二人染黑的部位,像是与二人的其他部位截断了一般,形态颜色都极为不符。肉体立体黄色,而染黑处看去却是平面漆黑!
千手臼、鬼掬二人却是并未察觉到他们身体手臂上的剧烈变化,而只是将目光死死盯着桀昂。
“恩?”桀昂黑木妖树身紧紧盯住蛇谷四人,不由的吃了一惊,遂即惊异叹道:“中了我的‘罚曳之术’的,居然只有两人而已,真的是天大的奇迹啊!”
“‘罚曳之术’?”蛇陟风、千手臼与鬼掬三人俱是微微一惊道,他们都是下意识地看向各自的身体。而当千手臼、鬼掬二人,终于目睹到各自手部的变化之时,俱是一下骇然丧色。
“怎么回事?”
“……怎么会变成这样……”千手臼、鬼掬二人未染黑的左手,纷纷摸向各自染黑的右手,二人摸到的染黑处的手部,与原来的手的触感却是无异。
二人内心顿生惊惶,第一时间,二人同时想到催动各自星腺的瓦培根,试图让瓦培根流泄出星腺,这是最重要的!如果瓦培根可以照常运行的话,即使身体表面丑陋一点也是无所谓的。
“啊啊――”
“啊啊――”
结果并未像二人所希望的那样。
二人刚一催动星腺内的瓦培根,各自立即感应到染黑处的手部产生一阵阵剧痛,而瓦培根自然传不出去,随即缩回到各自星腺中。
二人急忙停止催动瓦培根,目光之中全是带着惊骇与彷徨不安之色,二人嘴角更是一阵剧烈颤抖,“连瓦都无法催动了,难道,我这条手臂已经废掉了……”
此时此刻,二人心中无不是遭受着沉重的打击。
蛇陟风目睹到千手臼、鬼掬二人身体的变异之后,原本难看的神色略微好看了一些。
桀昂说得只有两人中了罚曳之术,而现在千手臼、鬼掬二人明显是被说中的那两人,自然,蛇陟风自己也就没事了!
虽说是这样,可蛇陟风依旧是不放心,立即用双手拉扯着,将包裹于双手上的黑皮手套给拉了下来,目睹到自己一双泛着亮光的银白肌肤手臂之后,这才松了一口气,而后将黑皮手套套上。
“阿麾!”
“小麾!”
“我的手还有没有救啊?”千手臼、鬼掬二人十万火急般同时向剑旁麾问道。
二人早知道,剑旁麾具备强大的黑暗月系能力,二人相信,剑旁麾会有办法治愈各自的手的。
“塞合粉进入到了你们的体内,已经形成了一种霸道的咒印了,想要解咒,恐怕也只有找他了。
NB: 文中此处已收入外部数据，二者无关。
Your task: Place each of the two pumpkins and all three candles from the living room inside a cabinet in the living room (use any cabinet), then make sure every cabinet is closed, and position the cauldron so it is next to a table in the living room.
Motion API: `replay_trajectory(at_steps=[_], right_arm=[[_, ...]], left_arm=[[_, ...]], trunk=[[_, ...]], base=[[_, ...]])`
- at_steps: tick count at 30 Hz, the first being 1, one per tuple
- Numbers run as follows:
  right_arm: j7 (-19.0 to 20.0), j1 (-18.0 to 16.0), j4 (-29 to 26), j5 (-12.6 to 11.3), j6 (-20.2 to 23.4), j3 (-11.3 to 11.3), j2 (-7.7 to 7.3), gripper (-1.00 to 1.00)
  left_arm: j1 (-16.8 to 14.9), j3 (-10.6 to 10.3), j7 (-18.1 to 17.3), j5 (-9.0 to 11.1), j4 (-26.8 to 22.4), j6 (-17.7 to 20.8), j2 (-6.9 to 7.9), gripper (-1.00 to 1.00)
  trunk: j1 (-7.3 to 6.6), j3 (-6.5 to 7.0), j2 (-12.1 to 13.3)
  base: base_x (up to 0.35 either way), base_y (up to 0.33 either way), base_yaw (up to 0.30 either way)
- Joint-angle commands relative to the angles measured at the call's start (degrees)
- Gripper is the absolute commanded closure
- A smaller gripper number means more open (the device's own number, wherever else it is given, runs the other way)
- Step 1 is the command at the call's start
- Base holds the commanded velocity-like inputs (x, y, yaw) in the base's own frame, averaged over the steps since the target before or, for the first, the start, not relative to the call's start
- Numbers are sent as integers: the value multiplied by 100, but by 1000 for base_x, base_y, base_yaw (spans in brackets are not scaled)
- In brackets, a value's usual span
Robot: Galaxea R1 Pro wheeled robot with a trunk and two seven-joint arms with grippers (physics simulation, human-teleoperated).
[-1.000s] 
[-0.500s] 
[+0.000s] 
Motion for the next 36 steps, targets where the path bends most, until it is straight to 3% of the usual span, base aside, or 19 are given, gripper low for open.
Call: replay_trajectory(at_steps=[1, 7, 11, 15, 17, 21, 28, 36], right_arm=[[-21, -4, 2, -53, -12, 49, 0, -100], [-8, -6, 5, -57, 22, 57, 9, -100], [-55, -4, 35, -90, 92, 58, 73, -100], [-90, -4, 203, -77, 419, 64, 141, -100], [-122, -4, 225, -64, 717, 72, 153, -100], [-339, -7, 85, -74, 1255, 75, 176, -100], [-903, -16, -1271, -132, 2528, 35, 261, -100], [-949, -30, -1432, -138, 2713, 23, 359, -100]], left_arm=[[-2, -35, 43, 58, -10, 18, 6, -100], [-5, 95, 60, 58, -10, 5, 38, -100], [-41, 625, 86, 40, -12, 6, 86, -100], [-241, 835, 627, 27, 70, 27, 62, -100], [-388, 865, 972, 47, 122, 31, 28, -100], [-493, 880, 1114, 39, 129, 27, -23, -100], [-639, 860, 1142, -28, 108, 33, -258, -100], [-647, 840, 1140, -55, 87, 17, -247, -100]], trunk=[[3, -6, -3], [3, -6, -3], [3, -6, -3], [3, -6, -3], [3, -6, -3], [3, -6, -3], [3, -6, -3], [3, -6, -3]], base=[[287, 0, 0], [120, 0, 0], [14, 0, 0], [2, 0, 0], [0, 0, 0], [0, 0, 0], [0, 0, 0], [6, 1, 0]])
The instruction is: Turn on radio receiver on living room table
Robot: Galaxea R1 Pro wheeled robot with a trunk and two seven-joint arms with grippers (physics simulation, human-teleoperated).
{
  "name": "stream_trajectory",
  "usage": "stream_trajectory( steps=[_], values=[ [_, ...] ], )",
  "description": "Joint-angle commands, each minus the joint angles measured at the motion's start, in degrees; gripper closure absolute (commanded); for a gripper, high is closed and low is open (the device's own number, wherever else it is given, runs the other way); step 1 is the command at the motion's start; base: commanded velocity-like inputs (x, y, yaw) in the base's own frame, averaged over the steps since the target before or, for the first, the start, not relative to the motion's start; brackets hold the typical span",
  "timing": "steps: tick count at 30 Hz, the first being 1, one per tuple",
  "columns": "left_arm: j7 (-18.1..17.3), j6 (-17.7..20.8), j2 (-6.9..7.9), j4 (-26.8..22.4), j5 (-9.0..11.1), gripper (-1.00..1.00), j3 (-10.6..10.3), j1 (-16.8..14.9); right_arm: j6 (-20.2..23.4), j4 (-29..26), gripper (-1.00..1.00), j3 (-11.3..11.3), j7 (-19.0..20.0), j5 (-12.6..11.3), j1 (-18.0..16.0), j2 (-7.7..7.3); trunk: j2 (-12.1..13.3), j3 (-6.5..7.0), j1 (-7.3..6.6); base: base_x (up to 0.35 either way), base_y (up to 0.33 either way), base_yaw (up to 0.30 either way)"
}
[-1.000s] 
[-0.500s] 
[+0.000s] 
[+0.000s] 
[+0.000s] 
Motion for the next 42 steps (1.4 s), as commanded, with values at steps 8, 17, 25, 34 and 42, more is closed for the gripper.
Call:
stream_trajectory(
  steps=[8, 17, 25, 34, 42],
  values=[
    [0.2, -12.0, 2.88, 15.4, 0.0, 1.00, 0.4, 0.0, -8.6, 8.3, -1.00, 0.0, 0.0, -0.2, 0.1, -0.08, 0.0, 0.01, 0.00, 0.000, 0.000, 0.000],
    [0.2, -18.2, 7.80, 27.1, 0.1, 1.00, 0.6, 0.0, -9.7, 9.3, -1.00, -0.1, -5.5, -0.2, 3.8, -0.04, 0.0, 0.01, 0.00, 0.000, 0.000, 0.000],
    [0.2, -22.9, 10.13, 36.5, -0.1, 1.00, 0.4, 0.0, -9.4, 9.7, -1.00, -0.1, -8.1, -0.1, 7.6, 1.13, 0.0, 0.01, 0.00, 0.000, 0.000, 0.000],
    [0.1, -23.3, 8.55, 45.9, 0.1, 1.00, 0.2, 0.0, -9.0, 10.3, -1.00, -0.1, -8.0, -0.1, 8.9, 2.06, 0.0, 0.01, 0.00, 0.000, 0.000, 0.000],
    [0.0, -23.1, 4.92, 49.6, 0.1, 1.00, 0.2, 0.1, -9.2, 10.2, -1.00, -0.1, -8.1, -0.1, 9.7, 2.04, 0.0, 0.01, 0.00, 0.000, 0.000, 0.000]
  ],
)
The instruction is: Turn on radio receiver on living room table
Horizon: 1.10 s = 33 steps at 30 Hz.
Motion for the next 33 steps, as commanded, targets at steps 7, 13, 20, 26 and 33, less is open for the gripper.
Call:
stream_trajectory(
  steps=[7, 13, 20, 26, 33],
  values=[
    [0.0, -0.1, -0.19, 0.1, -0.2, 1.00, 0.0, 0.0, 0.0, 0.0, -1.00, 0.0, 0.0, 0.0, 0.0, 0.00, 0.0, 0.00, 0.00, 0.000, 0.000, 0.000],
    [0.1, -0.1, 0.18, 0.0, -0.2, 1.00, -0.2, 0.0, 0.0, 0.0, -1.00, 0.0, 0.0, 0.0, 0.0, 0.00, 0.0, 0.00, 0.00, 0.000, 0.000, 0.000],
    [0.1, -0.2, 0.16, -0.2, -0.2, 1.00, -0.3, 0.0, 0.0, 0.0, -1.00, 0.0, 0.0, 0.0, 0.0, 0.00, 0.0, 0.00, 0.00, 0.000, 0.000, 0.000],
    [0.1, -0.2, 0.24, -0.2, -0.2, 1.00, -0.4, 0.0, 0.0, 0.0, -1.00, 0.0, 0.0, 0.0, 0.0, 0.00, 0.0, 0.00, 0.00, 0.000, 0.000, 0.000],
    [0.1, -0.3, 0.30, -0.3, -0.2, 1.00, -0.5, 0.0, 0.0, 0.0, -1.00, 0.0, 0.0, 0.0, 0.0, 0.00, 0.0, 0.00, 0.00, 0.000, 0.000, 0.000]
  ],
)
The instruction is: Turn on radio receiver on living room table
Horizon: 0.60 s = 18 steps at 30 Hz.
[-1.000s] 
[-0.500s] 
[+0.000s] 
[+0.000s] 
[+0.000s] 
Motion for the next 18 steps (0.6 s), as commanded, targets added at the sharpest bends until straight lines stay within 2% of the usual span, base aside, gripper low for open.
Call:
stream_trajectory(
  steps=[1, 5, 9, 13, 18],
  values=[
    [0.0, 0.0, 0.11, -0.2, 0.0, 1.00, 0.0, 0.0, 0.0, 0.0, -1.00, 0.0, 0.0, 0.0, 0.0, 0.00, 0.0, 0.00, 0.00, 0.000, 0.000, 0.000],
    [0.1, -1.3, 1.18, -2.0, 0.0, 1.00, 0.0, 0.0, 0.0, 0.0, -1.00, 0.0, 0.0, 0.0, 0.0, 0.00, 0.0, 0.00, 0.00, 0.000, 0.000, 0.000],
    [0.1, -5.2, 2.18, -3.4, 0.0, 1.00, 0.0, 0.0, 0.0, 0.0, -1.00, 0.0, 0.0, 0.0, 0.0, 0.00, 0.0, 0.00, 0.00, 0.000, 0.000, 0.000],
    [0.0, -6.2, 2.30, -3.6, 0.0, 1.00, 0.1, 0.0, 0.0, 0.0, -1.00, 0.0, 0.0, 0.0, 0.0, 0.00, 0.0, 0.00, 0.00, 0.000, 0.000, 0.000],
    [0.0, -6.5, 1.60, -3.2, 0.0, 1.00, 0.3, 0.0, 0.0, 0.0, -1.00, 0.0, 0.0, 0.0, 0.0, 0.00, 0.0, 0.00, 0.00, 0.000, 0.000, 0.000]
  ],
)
”剑旁麾望着桀昂道。
闻言,千手臼、鬼掬二人心内立即燃起了几丝的希望,纷纷将目光看向桀昂。
“哈哈哈,黑小子说的没错,你们两人的确已经染上了老夫的‘罚曳咒’,部分身体已妖孽化,只要老夫的一个意念,存在于你们体内的塞合粉,便会暴乱地侵蚀你们的身体组织,并切断你们的星脉通道,那样的话,你们两个便是彻底的废物咯,嗬嗬嗬。”桀昂得意地笑道。